Вот об этом стоило подумать. Но все во мне противилось тому, чтобы дать положительный ответ: очевидно, я сочла, что царевич слишком хорош для Редивали.
— Мне сдается, — ответила я, — что брак этот возможен, но прежде я должна поговорить с моими советниками. Я поддержу тебя.
Конец этого дня был еще удивительнее его начала. Бардия отвел меня в казармы, чтобы в последний раз перед боем позаниматься со мной.
— Основная твоя слабость, Царица, — сказал он, — это отходной финт. Ты с ним знакома, но мне хотелось бы совершенства во всем.
Мы отрабатывали этот прием около получаса, а потом остановились, чтобы перевести дыхание. Бардия сказал:
— Лучше не бывает. Скажу тебе честно: если бы мы взяли сейчас в руки боевое оружие, ты бы убила меня. Но я скажу тебе еще две вещи. Первое: если страх охватит тебя, когда ты скинешь плащ и толпа заревет, и противник твой покажется напротив, — не пытайся скрыть этот страх. Всякий изведал его, впервые идя в бой. Я чувствую его перед каждой схваткой. Может быть, твоя божественная кровь даст тебе нечеловеческое бесстрашие — тем лучше. Второе: шлем твой хорошо сидит и не слишком тяжел, но выглядит бедно. Лишняя позолота тебе не повредит. Давай попробуем подыскать что-нибудь в опочивальне.

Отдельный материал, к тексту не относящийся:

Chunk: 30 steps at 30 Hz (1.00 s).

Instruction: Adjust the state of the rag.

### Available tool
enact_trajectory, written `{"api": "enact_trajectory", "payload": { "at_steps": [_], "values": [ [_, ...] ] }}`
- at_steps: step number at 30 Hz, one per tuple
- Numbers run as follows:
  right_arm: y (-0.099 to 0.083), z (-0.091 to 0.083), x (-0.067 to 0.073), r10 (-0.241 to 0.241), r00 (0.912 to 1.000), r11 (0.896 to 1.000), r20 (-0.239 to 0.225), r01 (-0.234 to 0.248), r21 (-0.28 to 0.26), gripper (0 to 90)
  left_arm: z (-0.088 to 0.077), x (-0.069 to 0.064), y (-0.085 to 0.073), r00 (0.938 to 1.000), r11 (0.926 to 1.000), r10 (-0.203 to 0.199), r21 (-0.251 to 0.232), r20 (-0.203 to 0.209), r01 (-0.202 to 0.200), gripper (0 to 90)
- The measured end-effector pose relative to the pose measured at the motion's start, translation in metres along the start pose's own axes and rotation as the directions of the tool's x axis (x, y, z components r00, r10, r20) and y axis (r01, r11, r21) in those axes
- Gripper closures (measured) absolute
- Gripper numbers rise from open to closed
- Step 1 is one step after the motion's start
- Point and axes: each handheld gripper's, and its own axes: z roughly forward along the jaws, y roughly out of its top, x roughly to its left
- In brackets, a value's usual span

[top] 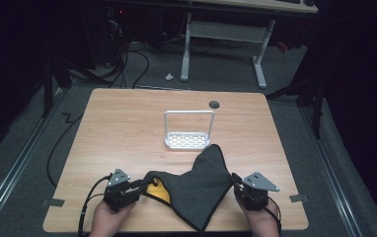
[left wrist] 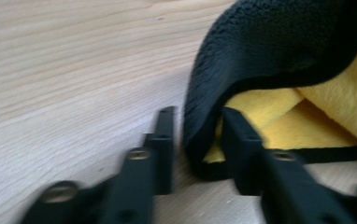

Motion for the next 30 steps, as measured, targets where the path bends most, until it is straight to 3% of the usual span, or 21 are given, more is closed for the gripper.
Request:
{"api": "enact_trajectory", "payload": {
  "at_steps": [5, 7, 9, 12, 14, 16, 18, 20, 23, 28, 30],
  "values": [
    [-0.007, 0.014, -0.001, 0.011, 0.9998, 0.999, -0.016, -0.01, 0.048, 81.1, -0.023, -0.014, 0.005, 0.9993, 0.9963, 0.037, -0.078, 0.008, -0.036, 44.2],
    [-0.007, 0.015, 0.0, 0.004, 0.9999, 0.999, -0.015, -0.003, 0.05, 81.0, -0.028, -0.025, 0.006, 0.9963, 0.9925, 0.061, -0.109, 0.061, -0.054, 44.3],
    [-0.008, 0.016, 0.001, -0.006, 0.9998, 0.999, -0.019, 0.007, 0.051, 80.8, -0.026, -0.04, 0.006, 0.9878, 0.9916, 0.088, -0.106, 0.128, -0.075, 46.0],
    [-0.009, 0.017, 0.004, -0.008, 0.9995, 0.998, -0.029, 0.01, 0.058, 80.5, -0.011, -0.069, 0.004, 0.9684, 0.9856, 0.157, -0.093, 0.194, -0.142, 45.3],
    [-0.009, 0.017, 0.006, -0.008, 0.9994, 0.998, -0.033, 0.01, 0.06, 80.5, 0.0, -0.082, 0.002, 0.962, 0.9835, 0.177, -0.073, 0.207, -0.166, 43.7],
    [-0.009, 0.017, 0.008, -0.011, 0.9992, 0.998, -0.038, 0.014, 0.058, 80.6, 0.013, -0.095, 0.0, 0.9586, 0.9783, 0.207, -0.037, 0.195, -0.204, 41.4],
    [-0.008, 0.017, 0.01, -0.023, 0.9987, 0.998, -0.045, 0.025, 0.055, 80.6, 0.027, -0.099, -0.002, 0.9656, 0.9781, 0.201, 0.019, 0.165, -0.207, 42.1],
    [-0.008, 0.018, 0.013, -0.032, 0.998, 0.998, -0.054, 0.035, 0.055, 80.7, 0.034, -0.098, -0.003, 0.9695, 0.9763, 0.202, 0.05, 0.139, -0.211, 60.3],
    [-0.007, 0.017, 0.015, -0.036, 0.9975, 0.998, -0.06, 0.039, 0.051, 81.9, 0.032, -0.093, -0.002, 0.9724, 0.9781, 0.198, 0.04, 0.123, -0.204, 82.9],
    [-0.005, 0.014, 0.018, -0.041, 0.9971, 0.999, -0.064, 0.043, 0.028, 85.4, 0.007, -0.085, 0.008, 0.9775, 0.9855, 0.162, -0.072, 0.135, -0.153, 87.1],
    [-0.001, 0.009, 0.02, -0.042, 0.9976, 0.999, -0.055, 0.042, 0.004, 88.7, -0.013, -0.082, 0.017, 0.977, 0.9803, 0.16, -0.138, 0.141, -0.141, 87.0]
  ]
}}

Я уже говорила, что в опочивальне Царь собрал множество различного оружия и доспехов. Мы вошли и увидели Лиса, который сидел у царского изголовья в задумчивости. Не знаю, о чем он думал, — вряд ли он любил своего старого хозяина.
— Без изменений, — сказал грек.
Мы с Бардией стали рыться в груде железа и вскоре вступили в пререкания: мне казалось, что надежнее всего меня защитит привычная старая кольчуга, но воин говорил все время: «Нет, постой! Может, лучше вот эту!» Мы были всецело поглощены этим занятием, когда Лис воскликнул у нас за спиной:
— Все кончено!
Мы обернулись; полуживое тело в царской постели испустило дух в тот самый миг, когда (не знаю, хватило ли у этого живого трупа сил заметить) женщина примеряла на себя доспехи, которые некогда облегали его грудь.

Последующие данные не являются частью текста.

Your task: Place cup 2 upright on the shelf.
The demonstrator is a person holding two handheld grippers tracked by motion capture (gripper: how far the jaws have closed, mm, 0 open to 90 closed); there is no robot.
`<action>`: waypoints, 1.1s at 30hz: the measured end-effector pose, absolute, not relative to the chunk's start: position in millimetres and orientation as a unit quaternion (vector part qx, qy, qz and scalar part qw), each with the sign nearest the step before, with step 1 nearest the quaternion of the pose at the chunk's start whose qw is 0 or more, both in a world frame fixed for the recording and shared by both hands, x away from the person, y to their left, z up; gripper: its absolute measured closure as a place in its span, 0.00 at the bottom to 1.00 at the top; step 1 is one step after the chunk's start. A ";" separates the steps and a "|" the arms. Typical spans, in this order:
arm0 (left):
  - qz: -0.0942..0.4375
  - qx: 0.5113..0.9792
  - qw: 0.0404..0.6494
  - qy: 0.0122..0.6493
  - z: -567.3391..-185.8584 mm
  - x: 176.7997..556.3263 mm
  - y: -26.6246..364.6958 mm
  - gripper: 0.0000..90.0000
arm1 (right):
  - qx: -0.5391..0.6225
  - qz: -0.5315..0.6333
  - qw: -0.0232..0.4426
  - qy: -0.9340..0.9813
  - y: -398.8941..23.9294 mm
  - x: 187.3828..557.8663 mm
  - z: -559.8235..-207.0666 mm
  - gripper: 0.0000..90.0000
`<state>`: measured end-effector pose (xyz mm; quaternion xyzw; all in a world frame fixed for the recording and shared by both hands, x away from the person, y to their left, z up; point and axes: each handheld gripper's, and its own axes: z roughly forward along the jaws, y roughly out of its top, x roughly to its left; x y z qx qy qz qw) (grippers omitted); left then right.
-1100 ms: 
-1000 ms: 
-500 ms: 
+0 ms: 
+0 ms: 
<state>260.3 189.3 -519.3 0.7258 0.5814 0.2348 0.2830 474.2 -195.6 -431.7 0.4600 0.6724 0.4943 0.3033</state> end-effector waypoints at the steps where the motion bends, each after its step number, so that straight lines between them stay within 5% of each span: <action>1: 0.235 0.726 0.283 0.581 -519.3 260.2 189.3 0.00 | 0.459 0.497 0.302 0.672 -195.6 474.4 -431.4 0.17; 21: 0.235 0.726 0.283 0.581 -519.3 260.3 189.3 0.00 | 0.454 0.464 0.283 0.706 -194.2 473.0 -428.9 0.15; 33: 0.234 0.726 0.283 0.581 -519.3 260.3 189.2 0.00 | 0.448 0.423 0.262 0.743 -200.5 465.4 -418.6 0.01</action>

— Да будет мир с ним, — спокойно молвил Бардия. — Мы скоро закончим. Когда мы уйдем, позови женщин, чтобы обмыли тело.
И мы снова принялись примерять шлемы и кольчуги.
То, о чем я мечтала долгие годы, произошло почти незаметно, потому что у меня в тот миг были более насущные дела. Только через час (когда нашлось время) до меня в полной мере дошло случившееся. С тех пор я не раз замечала, что смерть любого человека производит намного меньше переполоха, чем можно было бы ожидать. Люди, которых любили и которые заслуживали любви куда больше, чем мой отец, отправлялись к праотцам при полном спокойствии окружающих.
В конце концов я остановилась на моем старом шлеме. Правда, мы попросили оружейника надраить его так, чтобы он блестел не хуже серебряного.